Il giornalismo, fatto alla Tornasol rischia di creare pantani (senza maiuscola) perché il 90% dei lettori legge soltanto il titolo e quel “positivo” (lo abbiamo imparato negli anni ’80 grazie all’HIV) significa sicuramente: “male”.

Pochi di quegli scienziati che amano commentare contro ogni giorno della loro vita, si è spinto a leggere quello che il giornalista avrebbe dovuto scrivere fin da subito: i farmaci trovati sul cavallo non c’entrano niente con il doping. Non c’è niente di marcio sotto il sol.

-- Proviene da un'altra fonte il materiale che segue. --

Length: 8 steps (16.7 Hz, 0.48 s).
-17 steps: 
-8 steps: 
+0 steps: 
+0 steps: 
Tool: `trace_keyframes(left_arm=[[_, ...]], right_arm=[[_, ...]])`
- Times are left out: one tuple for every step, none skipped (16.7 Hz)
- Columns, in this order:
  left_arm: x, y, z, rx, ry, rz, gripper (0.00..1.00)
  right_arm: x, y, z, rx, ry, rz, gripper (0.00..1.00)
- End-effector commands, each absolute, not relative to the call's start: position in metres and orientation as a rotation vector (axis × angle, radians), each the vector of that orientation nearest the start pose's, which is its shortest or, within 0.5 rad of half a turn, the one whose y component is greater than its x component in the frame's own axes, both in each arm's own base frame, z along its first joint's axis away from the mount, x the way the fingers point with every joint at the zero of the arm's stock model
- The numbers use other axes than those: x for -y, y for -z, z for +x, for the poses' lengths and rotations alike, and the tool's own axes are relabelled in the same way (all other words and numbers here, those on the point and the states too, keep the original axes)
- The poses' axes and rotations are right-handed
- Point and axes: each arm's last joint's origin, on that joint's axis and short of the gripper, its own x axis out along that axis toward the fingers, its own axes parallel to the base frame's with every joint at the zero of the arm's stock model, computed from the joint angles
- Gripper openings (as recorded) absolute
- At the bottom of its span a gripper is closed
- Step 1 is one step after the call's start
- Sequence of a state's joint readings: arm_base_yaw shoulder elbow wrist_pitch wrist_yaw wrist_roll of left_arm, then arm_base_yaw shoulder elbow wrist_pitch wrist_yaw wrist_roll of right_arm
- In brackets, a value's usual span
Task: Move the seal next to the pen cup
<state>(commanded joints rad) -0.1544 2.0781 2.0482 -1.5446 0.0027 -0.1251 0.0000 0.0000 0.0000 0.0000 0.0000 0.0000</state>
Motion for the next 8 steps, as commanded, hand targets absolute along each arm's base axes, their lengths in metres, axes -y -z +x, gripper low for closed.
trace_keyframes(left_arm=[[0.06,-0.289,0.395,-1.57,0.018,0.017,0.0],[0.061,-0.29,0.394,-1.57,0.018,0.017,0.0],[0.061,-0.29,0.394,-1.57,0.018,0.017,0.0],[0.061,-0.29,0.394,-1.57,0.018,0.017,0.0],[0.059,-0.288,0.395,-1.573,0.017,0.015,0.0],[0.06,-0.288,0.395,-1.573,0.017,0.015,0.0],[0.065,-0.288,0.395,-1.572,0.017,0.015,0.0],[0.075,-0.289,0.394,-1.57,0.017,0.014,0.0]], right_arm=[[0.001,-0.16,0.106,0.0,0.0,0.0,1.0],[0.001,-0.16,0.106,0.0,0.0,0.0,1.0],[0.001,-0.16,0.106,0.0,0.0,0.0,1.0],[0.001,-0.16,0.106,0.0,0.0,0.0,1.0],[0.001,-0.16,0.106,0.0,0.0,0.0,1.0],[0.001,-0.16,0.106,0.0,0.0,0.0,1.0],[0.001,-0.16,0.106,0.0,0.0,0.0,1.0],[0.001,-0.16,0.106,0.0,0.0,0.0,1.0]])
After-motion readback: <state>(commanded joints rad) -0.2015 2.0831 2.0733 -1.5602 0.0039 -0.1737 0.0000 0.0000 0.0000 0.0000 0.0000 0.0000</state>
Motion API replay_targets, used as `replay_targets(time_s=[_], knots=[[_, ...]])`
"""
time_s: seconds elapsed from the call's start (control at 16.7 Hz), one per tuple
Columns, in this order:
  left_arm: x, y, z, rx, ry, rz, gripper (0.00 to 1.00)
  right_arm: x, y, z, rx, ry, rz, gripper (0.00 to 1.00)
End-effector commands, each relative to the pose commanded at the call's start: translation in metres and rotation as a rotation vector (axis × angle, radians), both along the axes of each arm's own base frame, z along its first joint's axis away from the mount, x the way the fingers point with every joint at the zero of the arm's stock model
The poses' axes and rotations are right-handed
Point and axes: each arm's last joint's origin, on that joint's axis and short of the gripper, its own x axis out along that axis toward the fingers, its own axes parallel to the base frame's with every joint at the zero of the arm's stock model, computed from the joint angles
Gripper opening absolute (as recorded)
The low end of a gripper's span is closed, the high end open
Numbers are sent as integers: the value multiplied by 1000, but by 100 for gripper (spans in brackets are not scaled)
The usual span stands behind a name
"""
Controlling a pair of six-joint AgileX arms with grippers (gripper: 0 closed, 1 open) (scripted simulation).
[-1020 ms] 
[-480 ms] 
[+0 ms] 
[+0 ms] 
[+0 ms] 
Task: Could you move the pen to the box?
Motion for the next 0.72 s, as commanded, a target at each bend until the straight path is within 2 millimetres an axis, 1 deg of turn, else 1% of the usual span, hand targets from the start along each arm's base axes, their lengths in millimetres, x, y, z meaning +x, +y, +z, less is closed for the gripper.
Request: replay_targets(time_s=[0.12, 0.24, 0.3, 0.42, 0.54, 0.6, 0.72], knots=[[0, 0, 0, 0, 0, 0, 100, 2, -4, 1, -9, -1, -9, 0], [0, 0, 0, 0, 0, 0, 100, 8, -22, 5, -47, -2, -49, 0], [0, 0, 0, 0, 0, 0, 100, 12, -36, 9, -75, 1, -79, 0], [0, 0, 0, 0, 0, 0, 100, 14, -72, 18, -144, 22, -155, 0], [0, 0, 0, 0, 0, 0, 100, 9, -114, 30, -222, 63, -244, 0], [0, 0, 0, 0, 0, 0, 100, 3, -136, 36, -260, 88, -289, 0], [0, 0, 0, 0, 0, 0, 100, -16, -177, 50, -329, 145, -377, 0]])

E allora, visto che la moda dei nostri tempi è quella di trovare le colpe, la colpa non è solo del giornalista (magari un giovanissimo malpagato al quale è stato detto di fare una brevina da cinquantesima pagina). La colpa è dei caporedattori, dei direttori che non insegnano ai giovani giornalisti che il primo obiettivo è quello di raccontare la verità.

Ma il mondo che si basa sui like ha bisogno di essere divisivo, di creare dei nemici, di portare gli sprovvediti senza cultura a commentare con violenza senza sapere di cosa si parla. Sia che si tratti di un vaccino , sia che si tratti di un cavallo da Palio. Senza curarsi delle conseguenze. Senza preoccuparsi se quell’articolo possa o meno far pensare che  Cristo è morto dal sonno.

Senza capire la pericolosa differenza tra raccontare Pantani e crear pantani.